近年來由於環保意識高漲，日常生活中所需的燈管及顯示器皆趨向省電及無汞之方向發展，綠色照明與平面顯示器通常以鈍氣取代傳統汞蒸氣作為激發光源，但效率不高，故以真空紫外波段激發螢光體以達高效率放光為目前螢光體研究之趨勢，因此，若能利用量子剪裁原理，即一個光子剪裁成兩低能光子之原理，則其量子效率可達100%以上，即可以克服此效率不高之問題。本論文主要利用同步輻射中心之真空紫外光源設備，探討包含Gd4O3F6:Eu3+、Gd4O3F6:Tb3+、GdOF:Tb3+與Ba3Gd(PO4)3:Tb3+四種氟氧化物與磷酸鹽等化合物，量子剪裁現象及其發光機制，文獻顯示大部分量子剪裁現象皆發生於氟化物，但其合成不方便且易吸水潮解，為了改善此現象故本論文之主要以氟氧化物及氧化物為主，探討組合包含Gd3+-Eu3+與Gd3+-Tb3+之發光機制，以下為本論文所估計理論量子效率：以247 nm激發Gd4O3F6:Eu3+ (7%)量子效率可達177%，發射橘紅光；以226 nm激發Gd4O3F6:Tb3+ (15%)發射綠光，量子效率約為170%；以237 nm激發GdOF: Tb3+ (5%)之量子效率約為168%；而以193 nm及225 nm分別激發Ba3Gd(PO4)3:Tb3+ (13%)時，兩者最佳量子效率皆約為132%。

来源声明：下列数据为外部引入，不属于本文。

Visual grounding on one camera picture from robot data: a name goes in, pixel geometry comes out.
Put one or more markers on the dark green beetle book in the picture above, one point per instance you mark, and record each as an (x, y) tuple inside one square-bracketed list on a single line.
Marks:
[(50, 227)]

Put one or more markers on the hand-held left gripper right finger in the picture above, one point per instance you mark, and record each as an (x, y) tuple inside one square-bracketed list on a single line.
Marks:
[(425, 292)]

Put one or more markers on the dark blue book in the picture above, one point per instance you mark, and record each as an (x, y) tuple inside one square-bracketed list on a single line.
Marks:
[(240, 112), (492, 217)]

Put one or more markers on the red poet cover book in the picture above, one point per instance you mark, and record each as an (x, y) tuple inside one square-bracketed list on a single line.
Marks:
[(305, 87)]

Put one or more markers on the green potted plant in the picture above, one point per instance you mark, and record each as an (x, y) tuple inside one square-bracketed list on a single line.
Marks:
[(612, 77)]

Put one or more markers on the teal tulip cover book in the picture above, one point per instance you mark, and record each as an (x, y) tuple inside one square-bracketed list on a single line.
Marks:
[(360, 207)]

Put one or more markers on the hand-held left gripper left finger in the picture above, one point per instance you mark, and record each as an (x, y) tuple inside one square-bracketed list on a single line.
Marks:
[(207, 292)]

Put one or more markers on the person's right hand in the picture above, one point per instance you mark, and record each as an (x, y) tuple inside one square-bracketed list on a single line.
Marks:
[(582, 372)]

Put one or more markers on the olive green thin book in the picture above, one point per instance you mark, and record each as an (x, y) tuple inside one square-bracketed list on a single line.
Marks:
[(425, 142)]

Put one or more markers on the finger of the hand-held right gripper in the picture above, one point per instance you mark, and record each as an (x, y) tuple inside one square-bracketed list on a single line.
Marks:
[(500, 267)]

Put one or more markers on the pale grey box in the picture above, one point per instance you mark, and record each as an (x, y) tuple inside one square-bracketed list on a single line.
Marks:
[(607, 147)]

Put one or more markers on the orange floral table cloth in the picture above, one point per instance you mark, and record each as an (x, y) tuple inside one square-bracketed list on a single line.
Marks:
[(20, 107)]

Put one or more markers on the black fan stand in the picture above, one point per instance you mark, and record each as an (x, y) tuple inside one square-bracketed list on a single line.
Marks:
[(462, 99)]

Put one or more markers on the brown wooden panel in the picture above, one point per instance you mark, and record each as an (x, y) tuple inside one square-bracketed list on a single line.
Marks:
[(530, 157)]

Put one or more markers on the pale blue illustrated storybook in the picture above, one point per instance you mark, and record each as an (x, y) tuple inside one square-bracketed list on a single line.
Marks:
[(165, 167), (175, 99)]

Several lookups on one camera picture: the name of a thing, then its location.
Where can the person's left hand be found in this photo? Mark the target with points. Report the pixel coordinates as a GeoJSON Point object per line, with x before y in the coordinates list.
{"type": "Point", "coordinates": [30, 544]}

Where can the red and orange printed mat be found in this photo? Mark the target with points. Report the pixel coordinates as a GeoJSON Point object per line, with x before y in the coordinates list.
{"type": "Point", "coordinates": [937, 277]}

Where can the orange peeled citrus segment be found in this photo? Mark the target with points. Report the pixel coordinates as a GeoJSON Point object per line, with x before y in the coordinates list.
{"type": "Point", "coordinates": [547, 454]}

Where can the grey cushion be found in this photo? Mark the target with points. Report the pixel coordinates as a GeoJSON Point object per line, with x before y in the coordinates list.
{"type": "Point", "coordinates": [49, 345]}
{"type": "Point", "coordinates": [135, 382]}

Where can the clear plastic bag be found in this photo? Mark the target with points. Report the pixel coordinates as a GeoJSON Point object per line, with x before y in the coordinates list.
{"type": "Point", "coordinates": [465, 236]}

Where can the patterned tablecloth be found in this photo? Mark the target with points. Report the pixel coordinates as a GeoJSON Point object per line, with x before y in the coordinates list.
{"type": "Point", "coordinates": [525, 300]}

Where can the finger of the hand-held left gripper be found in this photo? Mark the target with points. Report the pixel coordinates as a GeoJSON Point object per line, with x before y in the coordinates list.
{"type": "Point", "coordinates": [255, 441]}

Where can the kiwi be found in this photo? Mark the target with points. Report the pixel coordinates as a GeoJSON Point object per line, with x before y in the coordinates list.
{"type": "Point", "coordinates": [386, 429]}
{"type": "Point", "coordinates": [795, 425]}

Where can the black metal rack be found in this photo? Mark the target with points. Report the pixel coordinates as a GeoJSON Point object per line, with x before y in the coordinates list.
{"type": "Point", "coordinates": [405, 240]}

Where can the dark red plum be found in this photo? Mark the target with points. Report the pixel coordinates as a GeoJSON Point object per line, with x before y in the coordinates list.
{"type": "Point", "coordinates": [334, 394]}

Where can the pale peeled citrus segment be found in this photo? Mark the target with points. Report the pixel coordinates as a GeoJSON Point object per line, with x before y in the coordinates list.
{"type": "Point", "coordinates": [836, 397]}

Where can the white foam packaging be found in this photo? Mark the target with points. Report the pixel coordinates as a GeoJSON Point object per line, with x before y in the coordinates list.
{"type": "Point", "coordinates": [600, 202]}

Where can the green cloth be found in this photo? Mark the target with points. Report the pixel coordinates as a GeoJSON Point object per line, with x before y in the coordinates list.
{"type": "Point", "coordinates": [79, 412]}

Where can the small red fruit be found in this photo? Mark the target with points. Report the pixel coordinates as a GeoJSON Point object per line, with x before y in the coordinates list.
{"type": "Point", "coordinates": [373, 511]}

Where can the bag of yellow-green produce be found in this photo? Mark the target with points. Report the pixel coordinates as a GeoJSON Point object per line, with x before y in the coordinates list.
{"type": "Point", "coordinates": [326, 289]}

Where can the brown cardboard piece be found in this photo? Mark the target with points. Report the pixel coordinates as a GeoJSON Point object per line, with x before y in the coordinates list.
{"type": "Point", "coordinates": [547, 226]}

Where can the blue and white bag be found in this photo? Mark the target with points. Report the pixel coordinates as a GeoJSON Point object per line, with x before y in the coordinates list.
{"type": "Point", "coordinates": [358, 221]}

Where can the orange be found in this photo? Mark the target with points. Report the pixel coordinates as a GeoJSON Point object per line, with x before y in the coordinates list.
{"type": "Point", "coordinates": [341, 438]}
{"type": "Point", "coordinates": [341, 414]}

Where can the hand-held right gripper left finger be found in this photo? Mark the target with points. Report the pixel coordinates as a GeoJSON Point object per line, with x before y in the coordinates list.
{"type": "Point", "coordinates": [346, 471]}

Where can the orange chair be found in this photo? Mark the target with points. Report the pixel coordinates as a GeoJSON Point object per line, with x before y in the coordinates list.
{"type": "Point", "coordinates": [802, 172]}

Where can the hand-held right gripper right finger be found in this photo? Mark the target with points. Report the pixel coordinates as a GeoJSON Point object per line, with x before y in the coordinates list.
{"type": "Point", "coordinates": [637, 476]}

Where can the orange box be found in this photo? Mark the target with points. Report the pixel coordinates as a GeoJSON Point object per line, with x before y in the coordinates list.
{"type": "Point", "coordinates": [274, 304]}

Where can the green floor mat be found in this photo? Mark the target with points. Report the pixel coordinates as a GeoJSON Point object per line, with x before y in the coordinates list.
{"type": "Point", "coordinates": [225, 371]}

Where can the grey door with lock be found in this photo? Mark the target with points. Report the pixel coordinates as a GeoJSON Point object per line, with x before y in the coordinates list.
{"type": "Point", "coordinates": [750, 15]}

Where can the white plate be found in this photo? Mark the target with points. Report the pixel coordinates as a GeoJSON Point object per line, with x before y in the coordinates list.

Recently, the world is paying more and more attention about environmental consciousness and the research and development of luminescent materials have been directed toward green and environmental friendly products. Hg-free fluorescence lamp can be made by replacing Hg by noble gas, such as Xe, which has also been used for plasma display panel (PDP). These applications initiate a challenge in the field of luminescence of lanthanide ions excitable in the vacuum ultraviolet (VUV) (λ<200 nm) spectral region. The problem is lower excitation efficiency when mercury vapor is replaced by noble gases as the excitation source. In order to solve this problem, we have investigated luminescent materials with quantum-cutting (QC) properties. The problem of low efficiency can be effectively circumvented by QC phosphors with luminescence efficiency higher then 100% through multi-photon and downconversion processes. The occurrence of QC processes via downconversion has been investigated in two series of newly discovered gadolinium oxyfluorides of Gd4O3F6:Eu3+ (or Tb3+) and GdOF:Tb3+ and one green-emitting QC phosphate of Ba3Gd(PO4)3:Tb3+ that were synthesized by solid state reactions. In the QC process of Gd4O3F6:Eu3+ containing the Gd3+-Eu3+ couple, one UV photon absorbed by Eu3+ and split into more than one visible photons emitted via a two-step energy transfer (cross-relaxation and direct energy transfer). The theoretical quantum efficiency (QE) was calculated to be 177% for Gd4O3F6:Eu3+ (7%) when excited at 247 nm. Furthermore, in the QC process of phosphors containing the Gd3+-Tb3+ couple, one UV or VUV photon absorbed by Tb3+ can be split into more than one green-emitting photons by downconversion mechanism. The theoretical QE was found to be higher then 100% during cross-relaxation and direct energy transfer. These phosphors give visible quantum efficiency of 170% in Gd4O3F6:Tb3+ (15%) (λex =226 nm), 168% in GdOF: Tb3+ (5%) (λex =237 nm), and 132% in Ba3Gd(PO4)3:Tb3+ (13%) (λex =193 or 225 nm).